- Your assignment
Copy out the entries below precisely; nothing is to be omitted.

Source data

---*---

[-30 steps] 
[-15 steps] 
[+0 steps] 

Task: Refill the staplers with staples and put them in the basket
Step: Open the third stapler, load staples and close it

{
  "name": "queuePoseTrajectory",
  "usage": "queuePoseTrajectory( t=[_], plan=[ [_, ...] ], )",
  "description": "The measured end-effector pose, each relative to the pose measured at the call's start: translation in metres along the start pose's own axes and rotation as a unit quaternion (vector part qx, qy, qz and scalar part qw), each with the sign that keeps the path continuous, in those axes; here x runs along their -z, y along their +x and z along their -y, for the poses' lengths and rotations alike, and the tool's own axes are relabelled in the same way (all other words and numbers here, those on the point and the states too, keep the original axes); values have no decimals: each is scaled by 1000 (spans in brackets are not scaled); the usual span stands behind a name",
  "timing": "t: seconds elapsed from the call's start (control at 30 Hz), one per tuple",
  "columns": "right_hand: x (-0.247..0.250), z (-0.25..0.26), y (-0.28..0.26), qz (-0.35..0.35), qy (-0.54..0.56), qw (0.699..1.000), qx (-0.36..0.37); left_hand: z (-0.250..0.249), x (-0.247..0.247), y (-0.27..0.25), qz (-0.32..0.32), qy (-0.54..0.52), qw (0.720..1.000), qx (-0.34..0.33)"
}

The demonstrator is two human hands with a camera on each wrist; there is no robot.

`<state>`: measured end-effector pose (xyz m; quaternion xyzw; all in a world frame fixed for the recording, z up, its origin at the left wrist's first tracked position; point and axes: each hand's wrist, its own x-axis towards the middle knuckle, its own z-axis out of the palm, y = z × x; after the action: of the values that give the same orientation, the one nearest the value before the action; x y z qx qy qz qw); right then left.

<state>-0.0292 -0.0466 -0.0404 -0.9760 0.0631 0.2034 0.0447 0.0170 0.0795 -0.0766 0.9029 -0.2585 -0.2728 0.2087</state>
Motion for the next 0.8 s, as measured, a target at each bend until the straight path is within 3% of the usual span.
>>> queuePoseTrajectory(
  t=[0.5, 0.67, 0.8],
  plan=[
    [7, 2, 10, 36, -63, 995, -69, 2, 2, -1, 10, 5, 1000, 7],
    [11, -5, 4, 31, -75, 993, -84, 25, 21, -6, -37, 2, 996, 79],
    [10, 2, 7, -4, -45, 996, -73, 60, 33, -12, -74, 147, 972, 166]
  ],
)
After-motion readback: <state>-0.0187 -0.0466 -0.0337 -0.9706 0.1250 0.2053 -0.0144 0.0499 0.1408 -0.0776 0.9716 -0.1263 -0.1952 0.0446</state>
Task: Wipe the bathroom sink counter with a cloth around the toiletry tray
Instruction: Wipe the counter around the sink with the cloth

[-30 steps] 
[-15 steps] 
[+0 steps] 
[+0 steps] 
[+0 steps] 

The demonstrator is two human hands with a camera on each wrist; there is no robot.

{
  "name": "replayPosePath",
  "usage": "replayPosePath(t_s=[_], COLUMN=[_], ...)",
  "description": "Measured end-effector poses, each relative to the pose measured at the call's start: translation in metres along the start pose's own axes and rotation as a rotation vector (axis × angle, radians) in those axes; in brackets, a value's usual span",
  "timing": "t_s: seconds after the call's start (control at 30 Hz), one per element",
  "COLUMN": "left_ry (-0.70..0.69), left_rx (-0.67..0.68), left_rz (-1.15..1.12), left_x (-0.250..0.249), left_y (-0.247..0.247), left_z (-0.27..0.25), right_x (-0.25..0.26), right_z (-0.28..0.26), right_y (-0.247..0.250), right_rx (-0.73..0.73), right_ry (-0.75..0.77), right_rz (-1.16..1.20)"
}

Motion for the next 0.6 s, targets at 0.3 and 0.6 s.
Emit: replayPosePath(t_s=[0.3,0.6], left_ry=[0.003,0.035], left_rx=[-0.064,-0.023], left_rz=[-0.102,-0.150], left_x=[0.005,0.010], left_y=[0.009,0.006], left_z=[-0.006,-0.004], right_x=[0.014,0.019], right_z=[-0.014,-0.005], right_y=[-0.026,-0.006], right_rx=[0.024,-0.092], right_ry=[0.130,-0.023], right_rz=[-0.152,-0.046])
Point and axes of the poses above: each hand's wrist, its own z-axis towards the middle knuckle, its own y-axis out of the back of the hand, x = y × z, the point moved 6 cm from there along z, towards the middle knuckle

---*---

- Output of the task
[-30 steps] 
[-15 steps] 
[+0 steps] 

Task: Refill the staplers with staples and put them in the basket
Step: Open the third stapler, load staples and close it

{
  "name": "queuePoseTrajectory",
  "usage": "queuePoseTrajectory( t=[_], plan=[ [_, ...] ], )",
  "description": "The measured end-effector pose, each relative to the pose measured at the call's start: translation in metres along the start pose's own axes and rotation as a unit quaternion (vector part qx, qy, qz and scalar part qw), each with the sign that keeps the path continuous, in those axes; here x runs along their -z, y along their +x and z along their -y, for the poses' lengths and rotations alike, and the tool's own axes are relabelled in the same way (all other words and numbers here, those on the point and the states too, keep the original axes); values have no decimals: each is scaled by 1000 (spans in brackets are not scaled); the usual span stands behind a name",
  "timing": "t: seconds elapsed from the call's start (control at 30 Hz), one per tuple",
  "columns": "right_hand: x (-0.247..0.250), z (-0.25..0.26), y (-0.28..0.26), qz (-0.35..0.35), qy (-0.54..0.56), qw (0.699..1.000), qx (-0.36..0.37); left_hand: z (-0.250..0.249), x (-0.247..0.247), y (-0.27..0.25), qz (-0.32..0.32), qy (-0.54..0.52), qw (0.720..1.000), qx (-0.34..0.33)"
}

The demonstrator is two human hands with a camera on each wrist; there is no robot.

`<state>`: measured end-effector pose (xyz m; quaternion xyzw; all in a world frame fixed for the recording, z up, its origin at the left wrist's first tracked position; point and axes: each hand's wrist, its own x-axis towards the middle knuckle, its own z-axis out of the palm, y = z × x; after the action: of the values that give the same orientation, the one nearest the value before the action; x y z qx qy qz qw); right then left.

<state>-0.0292 -0.0466 -0.0404 -0.9760 0.0631 0.2034 0.0447 0.0170 0.0795 -0.0766 0.9029 -0.2585 -0.2728 0.2087</state>
Motion for the next 0.8 s, as measured, a target at each bend until the straight path is within 3% of the usual span.
>>> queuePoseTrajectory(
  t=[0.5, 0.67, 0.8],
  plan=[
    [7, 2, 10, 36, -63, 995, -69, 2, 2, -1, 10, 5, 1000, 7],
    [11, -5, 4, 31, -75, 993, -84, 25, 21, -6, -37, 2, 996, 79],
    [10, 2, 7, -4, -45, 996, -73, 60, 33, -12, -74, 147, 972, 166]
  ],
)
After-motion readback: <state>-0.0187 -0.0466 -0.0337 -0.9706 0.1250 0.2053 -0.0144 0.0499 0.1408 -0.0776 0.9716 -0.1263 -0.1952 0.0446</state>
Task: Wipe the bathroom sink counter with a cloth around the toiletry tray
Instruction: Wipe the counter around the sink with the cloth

[-30 steps] 
[-15 steps] 
[+0 steps] 
[+0 steps] 
[+0 steps] 

The demonstrator is two human hands with a camera on each wrist; there is no robot.

{
  "name": "replayPosePath",
  "usage": "replayPosePath(t_s=[_], COLUMN=[_], ...)",
  "description": "Measured end-effector poses, each relative to the pose measured at the call's start: translation in metres along the start pose's own axes and rotation as a rotation vector (axis × angle, radians) in those axes; in brackets, a value's usual span",
  "timing": "t_s: seconds after the call's start (control at 30 Hz), one per element",
  "COLUMN": "left_ry (-0.70..0.69), left_rx (-0.67..0.68), left_rz (-1.15..1.12), left_x (-0.250..0.249), left_y (-0.247..0.247), left_z (-0.27..0.25), right_x (-0.25..0.26), right_z (-0.28..0.26), right_y (-0.247..0.250), right_rx (-0.73..0.73), right_ry (-0.75..0.77), right_rz (-1.16..1.20)"
}

Motion for the next 0.6 s, targets at 0.3 and 0.6 s.
Emit: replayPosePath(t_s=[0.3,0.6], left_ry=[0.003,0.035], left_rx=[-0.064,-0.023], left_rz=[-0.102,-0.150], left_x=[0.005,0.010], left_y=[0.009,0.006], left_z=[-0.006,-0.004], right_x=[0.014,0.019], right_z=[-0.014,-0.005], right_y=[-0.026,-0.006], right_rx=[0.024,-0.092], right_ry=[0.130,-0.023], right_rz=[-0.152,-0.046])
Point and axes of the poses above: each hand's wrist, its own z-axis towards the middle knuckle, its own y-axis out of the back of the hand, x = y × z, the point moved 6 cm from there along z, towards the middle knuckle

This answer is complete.